▸ TASK ITEM:
Go to the line in the entries below that holds "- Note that" and repeat exactly from there through the line that holds "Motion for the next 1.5", inclusive.

▸ MATERIAL SUPPLIED:
┏━━
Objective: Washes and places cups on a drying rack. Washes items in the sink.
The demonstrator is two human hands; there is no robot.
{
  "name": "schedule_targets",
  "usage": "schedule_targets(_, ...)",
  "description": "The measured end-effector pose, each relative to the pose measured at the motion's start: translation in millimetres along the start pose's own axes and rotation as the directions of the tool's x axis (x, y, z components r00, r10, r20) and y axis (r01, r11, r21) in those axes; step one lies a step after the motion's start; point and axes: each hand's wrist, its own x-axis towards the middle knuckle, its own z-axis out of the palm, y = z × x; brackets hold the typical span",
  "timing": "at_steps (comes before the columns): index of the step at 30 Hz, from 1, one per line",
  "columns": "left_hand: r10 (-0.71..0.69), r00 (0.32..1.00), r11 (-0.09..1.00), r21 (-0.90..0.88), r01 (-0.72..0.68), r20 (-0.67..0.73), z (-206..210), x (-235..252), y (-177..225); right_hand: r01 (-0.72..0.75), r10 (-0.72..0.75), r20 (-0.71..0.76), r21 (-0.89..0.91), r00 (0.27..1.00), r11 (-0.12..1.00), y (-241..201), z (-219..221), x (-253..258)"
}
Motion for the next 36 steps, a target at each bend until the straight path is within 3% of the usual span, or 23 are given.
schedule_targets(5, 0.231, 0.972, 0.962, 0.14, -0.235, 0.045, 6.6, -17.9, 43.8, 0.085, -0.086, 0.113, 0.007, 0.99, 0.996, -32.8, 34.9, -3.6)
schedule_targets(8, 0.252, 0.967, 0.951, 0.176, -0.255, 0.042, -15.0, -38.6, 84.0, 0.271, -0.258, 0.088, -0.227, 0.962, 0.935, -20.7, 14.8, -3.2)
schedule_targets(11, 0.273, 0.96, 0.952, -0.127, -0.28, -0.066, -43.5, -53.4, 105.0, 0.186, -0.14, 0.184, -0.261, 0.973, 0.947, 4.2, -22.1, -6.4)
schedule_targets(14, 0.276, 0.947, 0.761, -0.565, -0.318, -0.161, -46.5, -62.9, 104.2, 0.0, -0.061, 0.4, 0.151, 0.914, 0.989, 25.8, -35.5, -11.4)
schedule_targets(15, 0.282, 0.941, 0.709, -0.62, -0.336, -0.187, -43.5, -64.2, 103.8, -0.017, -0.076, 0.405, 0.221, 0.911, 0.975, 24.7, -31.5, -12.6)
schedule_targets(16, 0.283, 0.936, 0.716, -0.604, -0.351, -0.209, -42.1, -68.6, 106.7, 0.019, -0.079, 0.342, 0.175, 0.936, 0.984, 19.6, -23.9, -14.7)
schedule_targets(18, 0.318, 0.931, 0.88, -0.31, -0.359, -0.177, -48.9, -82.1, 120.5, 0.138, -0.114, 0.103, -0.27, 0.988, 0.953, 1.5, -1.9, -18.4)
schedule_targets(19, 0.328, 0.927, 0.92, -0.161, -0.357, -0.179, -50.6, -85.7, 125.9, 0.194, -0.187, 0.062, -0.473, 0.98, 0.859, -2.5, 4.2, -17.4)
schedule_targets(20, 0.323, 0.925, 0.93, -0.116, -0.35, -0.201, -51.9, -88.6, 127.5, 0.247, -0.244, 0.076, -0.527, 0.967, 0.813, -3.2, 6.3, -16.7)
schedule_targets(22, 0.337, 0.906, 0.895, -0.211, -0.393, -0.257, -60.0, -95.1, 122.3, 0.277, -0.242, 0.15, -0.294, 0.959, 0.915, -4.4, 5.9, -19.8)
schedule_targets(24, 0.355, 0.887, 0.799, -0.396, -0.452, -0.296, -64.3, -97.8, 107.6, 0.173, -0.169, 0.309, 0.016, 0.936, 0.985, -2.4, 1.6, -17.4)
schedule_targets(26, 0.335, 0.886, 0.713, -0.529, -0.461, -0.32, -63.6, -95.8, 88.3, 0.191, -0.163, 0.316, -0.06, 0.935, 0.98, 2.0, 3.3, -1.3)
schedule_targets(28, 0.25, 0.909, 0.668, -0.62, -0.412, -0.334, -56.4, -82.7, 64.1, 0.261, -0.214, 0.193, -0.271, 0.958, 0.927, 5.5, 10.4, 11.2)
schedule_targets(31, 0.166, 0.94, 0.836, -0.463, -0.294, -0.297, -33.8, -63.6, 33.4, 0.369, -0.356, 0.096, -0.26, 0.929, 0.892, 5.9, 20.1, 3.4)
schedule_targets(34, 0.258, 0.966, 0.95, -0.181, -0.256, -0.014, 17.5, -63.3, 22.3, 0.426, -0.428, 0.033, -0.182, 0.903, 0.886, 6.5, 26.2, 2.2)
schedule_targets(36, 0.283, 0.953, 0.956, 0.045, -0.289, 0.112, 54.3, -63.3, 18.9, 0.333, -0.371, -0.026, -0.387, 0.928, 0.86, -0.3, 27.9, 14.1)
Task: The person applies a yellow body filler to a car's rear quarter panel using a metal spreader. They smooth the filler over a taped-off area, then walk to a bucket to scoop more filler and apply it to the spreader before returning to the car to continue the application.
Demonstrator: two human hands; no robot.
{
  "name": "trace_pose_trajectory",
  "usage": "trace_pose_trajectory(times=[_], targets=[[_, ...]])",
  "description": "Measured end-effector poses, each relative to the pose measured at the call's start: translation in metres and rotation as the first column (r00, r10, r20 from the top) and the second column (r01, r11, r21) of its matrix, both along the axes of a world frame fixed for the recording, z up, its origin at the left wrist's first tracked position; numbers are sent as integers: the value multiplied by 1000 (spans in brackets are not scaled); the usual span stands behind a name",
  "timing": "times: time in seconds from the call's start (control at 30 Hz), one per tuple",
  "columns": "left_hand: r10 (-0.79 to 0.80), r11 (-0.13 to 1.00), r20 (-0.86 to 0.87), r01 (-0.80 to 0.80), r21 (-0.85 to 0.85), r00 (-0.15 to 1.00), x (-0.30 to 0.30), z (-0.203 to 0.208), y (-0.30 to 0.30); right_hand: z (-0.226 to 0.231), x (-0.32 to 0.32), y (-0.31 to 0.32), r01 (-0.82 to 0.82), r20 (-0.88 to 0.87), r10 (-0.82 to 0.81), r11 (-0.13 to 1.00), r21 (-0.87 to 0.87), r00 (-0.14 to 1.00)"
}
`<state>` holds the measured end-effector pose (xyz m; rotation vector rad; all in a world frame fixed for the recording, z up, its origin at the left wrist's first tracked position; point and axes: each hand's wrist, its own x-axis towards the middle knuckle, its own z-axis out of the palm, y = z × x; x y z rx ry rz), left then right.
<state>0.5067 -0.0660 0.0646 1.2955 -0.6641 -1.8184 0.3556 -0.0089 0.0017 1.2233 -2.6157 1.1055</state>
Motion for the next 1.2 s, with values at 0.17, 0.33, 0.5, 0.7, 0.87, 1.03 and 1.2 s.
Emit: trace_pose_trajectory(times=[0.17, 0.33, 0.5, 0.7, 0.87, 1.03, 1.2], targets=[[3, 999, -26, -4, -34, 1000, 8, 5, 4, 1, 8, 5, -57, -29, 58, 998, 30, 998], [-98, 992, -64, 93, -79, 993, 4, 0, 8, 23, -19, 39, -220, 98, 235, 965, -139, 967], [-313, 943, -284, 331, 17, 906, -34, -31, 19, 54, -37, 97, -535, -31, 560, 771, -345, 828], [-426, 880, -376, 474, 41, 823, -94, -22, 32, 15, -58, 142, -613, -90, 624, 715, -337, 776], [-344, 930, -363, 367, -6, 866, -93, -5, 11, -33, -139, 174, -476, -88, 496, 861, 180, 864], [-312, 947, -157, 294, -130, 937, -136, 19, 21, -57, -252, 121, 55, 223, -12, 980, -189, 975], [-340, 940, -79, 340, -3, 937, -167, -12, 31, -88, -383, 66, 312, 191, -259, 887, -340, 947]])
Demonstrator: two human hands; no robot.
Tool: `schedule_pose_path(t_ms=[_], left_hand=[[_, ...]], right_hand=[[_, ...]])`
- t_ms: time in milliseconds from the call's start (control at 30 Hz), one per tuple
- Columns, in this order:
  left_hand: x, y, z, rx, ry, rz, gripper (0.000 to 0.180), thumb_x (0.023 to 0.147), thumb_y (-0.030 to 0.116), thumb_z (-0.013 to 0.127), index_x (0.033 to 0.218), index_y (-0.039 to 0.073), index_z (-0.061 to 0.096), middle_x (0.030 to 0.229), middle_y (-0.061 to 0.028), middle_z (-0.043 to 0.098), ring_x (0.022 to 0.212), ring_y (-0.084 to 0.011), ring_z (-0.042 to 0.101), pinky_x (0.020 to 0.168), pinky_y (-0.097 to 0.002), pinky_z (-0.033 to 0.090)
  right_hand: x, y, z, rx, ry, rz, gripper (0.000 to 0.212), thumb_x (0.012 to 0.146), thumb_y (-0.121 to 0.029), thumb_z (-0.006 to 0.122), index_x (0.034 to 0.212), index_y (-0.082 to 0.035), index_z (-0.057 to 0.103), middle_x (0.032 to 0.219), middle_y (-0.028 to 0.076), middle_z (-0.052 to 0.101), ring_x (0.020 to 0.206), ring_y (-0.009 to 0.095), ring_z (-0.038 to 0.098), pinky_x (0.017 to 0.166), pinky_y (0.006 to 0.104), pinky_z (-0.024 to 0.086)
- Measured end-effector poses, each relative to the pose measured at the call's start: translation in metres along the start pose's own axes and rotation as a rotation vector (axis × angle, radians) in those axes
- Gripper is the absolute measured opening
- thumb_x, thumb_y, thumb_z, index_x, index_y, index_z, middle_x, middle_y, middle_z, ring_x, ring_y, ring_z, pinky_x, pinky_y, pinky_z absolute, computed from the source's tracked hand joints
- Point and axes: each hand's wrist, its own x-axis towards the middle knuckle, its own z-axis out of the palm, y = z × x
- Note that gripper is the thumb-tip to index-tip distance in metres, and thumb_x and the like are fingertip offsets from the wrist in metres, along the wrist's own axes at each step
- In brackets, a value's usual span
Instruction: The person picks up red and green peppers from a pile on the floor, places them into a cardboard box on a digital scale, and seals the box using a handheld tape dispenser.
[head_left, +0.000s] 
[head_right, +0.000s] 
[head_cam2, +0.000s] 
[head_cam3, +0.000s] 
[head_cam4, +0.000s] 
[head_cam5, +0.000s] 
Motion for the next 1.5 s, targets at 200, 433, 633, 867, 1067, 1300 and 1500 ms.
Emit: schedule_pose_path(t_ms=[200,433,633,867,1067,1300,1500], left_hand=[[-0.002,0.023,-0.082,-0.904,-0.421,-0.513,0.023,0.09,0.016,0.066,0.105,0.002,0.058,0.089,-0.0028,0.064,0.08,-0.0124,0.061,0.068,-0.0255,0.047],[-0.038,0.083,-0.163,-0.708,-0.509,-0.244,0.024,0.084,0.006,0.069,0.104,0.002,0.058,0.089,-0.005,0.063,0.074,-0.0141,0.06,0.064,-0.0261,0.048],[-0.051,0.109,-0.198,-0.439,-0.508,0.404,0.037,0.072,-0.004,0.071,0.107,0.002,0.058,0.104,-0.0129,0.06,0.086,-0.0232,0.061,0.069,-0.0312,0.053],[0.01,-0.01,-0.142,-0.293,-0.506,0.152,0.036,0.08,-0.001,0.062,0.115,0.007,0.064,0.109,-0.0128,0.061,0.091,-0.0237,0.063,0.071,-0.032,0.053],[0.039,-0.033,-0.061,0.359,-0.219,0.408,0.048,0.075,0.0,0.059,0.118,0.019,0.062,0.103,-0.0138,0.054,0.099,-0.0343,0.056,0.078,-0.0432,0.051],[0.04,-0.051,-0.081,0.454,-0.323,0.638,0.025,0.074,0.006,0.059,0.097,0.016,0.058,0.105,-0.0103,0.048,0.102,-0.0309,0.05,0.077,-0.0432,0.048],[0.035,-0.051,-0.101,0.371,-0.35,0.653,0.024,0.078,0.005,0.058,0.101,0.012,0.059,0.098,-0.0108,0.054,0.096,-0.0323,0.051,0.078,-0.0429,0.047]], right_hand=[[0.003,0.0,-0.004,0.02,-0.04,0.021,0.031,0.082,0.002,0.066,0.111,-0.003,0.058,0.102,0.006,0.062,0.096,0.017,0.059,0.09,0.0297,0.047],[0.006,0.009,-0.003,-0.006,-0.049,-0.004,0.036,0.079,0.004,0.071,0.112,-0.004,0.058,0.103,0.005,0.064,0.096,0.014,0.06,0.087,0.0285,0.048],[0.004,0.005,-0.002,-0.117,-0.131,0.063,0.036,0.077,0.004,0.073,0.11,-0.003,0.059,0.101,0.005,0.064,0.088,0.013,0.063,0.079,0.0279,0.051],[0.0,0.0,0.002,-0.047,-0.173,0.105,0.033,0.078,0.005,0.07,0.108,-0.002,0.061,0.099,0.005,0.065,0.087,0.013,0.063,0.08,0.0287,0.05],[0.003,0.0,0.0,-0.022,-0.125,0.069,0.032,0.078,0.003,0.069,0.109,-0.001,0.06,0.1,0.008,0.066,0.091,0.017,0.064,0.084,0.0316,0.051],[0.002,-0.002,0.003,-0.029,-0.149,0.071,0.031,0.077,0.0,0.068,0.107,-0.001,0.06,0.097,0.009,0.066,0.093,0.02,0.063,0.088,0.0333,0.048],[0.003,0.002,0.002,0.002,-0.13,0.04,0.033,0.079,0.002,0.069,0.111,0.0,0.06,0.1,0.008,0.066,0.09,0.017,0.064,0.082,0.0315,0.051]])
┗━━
▸ SOLUTION FOR THIS TASK:
- Note that gripper is the thumb-tip to index-tip distance in metres, and thumb_x and the like are fingertip offsets from the wrist in metres, along the wrist's own axes at each step
- In brackets, a value's usual span
Instruction: The person picks up red and green peppers from a pile on the floor, places them into a cardboard box on a digital scale, and seals the box using a handheld tape dispenser.
[head_left, +0.000s] 
[head_right, +0.000s] 
[head_cam2, +0.000s] 
[head_cam3, +0.000s] 
[head_cam4, +0.000s] 
[head_cam5, +0.000s] 
Motion for the next 1.5 s, targets at 200, 433, 633, 867, 1067, 1300 and 1500 ms.

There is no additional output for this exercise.